Friday, 31 January 2020

The Private Memoirs and Confessions of the Just Joans



For those of you who don’t know (or own an Arctic Monkeys record) Motherwell’s Just Joan’s are indiepop royalty. Named after the Daily Record agony Aunt, they write tender, razor sharp songs about actual real life, often incorrectly called Miserablist when they are in fact Realist. They are lead by brother and sister Katie and David Pope (kind of a White Lightening Stripes) and their shows are funny and true and as a punter you feel part of the Just Joans family. People look to their music to get a feel of what’s going on in Scotland the same way people looked to Public Enemy to see what was happening in Detroit. It’s thanks to them a whole generation proudly drinks Buckfast from a bottle and knows what an ‘empty’ is. Their songs are delivered with tongues placed so steadfastly in cheek and with great fists full of salt, its easy to forget what talented songwriters they actually are. Indeed, in If You Don’t Pull and What Do We Do Now? they have two bona fide, 24ct anthems. Underestimate them at your peril.

It was somewhat jarring to realise that last time the postman delivered a Just Joans LP, it was realised on Wee Pop! records. To me. Wee Pop was a talisman, an icon, of the high tide mark, the very peak of indiepop when it seemed there was a new record, band or label to get excited about every week, life revolved around getting drunk with your pop heroes in tiny rooms above pubs and the summers were as endless as the possibilities. Nostalgia? Most certainly, but its hard not to hark back to a time before brexit and Morrissey turning out to be an absolute prick. As MJ Hibbett but it so succinctly recently, we really are ten years older and the band we loved really are dead. Do we actually need the Just Joans?

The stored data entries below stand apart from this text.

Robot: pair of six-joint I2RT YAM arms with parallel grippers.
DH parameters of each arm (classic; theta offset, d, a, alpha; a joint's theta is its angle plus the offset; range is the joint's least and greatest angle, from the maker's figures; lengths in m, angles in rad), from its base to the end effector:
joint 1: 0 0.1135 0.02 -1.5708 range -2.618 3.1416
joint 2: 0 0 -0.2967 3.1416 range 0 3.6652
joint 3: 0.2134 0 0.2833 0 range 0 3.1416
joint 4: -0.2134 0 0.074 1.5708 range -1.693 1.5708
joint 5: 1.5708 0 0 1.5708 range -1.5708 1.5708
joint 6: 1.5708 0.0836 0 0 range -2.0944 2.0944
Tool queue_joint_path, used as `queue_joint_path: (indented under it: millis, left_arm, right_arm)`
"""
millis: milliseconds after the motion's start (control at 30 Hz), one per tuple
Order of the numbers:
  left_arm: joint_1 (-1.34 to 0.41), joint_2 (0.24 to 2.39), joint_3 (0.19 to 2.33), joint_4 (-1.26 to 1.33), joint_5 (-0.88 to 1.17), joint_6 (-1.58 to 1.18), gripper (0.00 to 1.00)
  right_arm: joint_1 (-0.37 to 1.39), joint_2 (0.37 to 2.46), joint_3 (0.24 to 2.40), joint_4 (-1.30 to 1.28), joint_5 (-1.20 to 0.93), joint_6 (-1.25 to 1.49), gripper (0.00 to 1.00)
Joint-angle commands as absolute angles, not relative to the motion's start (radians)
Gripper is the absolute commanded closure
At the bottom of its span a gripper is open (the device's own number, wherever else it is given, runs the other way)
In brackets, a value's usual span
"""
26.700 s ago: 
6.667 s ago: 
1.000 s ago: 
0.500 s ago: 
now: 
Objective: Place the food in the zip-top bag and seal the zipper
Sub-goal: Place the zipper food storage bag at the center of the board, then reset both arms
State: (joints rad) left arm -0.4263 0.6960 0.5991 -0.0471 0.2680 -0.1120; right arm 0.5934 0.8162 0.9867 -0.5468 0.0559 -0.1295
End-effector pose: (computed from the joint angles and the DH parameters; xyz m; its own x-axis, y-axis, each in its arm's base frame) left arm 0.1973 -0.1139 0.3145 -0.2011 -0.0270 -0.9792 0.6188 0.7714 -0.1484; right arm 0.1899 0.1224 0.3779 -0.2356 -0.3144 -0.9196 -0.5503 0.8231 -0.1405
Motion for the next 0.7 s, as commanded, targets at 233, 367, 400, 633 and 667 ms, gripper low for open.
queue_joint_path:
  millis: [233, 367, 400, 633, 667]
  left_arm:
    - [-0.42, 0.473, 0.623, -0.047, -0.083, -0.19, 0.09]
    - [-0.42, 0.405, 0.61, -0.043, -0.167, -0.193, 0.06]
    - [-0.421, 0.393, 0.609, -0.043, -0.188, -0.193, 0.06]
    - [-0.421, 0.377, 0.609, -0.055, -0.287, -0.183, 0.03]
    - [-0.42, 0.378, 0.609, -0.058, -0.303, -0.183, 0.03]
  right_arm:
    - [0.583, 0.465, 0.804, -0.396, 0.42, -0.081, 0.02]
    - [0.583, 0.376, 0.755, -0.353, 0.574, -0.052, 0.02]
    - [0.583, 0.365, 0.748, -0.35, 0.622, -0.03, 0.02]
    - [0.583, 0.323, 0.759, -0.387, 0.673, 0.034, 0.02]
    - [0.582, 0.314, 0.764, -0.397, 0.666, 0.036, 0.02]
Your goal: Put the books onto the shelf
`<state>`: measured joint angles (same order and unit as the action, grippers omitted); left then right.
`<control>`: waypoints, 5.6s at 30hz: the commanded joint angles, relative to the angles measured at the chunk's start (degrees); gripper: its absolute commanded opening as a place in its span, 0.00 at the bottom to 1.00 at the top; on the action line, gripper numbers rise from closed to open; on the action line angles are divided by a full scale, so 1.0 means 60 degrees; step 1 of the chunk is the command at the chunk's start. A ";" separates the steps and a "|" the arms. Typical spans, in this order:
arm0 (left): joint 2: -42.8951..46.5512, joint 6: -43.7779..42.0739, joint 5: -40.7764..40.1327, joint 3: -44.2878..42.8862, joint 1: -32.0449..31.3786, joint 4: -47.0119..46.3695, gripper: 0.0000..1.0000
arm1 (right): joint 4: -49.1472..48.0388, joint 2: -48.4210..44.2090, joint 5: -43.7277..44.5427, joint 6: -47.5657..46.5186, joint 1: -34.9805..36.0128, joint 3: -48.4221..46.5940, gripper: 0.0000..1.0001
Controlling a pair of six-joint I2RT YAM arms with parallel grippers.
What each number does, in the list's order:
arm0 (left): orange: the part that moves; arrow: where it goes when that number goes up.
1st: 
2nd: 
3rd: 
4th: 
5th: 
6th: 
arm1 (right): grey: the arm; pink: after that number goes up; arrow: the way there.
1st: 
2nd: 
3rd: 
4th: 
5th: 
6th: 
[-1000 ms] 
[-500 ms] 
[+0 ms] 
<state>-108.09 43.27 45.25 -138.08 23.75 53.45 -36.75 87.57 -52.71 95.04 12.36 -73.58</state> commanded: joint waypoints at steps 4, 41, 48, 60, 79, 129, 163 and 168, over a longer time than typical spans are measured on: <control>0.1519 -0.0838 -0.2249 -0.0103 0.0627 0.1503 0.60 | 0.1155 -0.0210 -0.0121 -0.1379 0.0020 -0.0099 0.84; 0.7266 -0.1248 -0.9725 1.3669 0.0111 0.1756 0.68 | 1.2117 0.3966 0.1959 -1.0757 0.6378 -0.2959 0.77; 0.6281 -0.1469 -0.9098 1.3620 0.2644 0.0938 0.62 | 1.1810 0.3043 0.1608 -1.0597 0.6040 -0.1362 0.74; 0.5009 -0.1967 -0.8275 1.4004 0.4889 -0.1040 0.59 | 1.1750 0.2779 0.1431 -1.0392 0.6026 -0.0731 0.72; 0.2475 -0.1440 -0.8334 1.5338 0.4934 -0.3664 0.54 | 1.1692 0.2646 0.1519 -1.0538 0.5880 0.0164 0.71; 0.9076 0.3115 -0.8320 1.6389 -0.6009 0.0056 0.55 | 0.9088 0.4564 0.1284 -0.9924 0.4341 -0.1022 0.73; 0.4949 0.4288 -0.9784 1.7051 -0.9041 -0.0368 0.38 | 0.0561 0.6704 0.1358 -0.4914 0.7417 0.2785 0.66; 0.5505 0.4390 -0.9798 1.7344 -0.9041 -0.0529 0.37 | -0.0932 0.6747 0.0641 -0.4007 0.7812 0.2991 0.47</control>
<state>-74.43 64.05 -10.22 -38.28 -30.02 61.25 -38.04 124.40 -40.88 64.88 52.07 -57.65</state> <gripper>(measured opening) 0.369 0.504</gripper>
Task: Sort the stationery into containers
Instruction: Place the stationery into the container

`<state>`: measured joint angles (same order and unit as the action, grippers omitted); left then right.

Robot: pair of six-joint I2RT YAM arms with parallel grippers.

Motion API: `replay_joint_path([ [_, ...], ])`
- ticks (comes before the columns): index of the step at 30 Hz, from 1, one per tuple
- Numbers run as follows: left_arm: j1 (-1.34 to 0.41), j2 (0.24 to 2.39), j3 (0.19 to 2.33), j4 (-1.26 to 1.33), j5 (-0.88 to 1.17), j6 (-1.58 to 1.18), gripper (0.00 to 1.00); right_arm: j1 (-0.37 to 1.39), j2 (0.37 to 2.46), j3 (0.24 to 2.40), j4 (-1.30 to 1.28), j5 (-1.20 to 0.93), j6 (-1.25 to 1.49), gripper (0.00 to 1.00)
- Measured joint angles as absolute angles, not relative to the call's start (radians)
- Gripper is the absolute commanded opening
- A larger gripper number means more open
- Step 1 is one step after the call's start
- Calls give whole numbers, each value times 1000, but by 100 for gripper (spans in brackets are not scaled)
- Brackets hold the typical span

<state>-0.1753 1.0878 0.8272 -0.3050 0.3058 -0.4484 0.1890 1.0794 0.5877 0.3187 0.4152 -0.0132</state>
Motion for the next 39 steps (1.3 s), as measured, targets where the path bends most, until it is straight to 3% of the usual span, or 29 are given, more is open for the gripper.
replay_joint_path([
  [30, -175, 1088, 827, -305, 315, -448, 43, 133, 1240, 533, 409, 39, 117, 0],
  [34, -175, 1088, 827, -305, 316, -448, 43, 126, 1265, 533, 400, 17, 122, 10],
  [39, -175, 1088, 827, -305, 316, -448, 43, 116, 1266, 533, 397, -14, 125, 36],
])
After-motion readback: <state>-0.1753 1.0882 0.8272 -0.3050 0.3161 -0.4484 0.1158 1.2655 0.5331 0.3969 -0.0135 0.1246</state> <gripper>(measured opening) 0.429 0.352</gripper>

Well on evidence of this LP, the answer is a resounding yes. ‘Confessions’ is the record they have been aching to make. I despise the word ‘mature’ (it makes me think of moldy cellars) but it really does fit like a glove. Everything has gone up around ten notches since the last record. The singing is confident rather than bashful, the songwriting bristles with verve and ability. Take the chorus of Wee Guys (Bobby’s got a punctured lung) which absolutely soars and is so strong I had to check they hadn’t nicked it. See also the beauty of the strings on Dear Diary, I Died Again Today which shine the song up like a diamond. The lyrics are incredible too. When Nietzche Calls is an arty goth 101 but no less beautiful for it. The heart wrenching The Older I Get, The More I Don’t Know is the song M*rriss*y wishes he wrote. The swooning The One I Loathe The Least is gorgeous as it is wise (The record stores have closed their doors/the cinema shut down/and every bus is calling us/to pack up and leave town).

The Private Memoirs and Confessions of Just Joans will hopefully make the band realise just how talented they are. Just Joans have produced a proper grown up record that bares repeated listening and should find it’s place amongst the annals of Caledonian pop music. If Stuart Murdoch isn't jealous of this record, he really should be.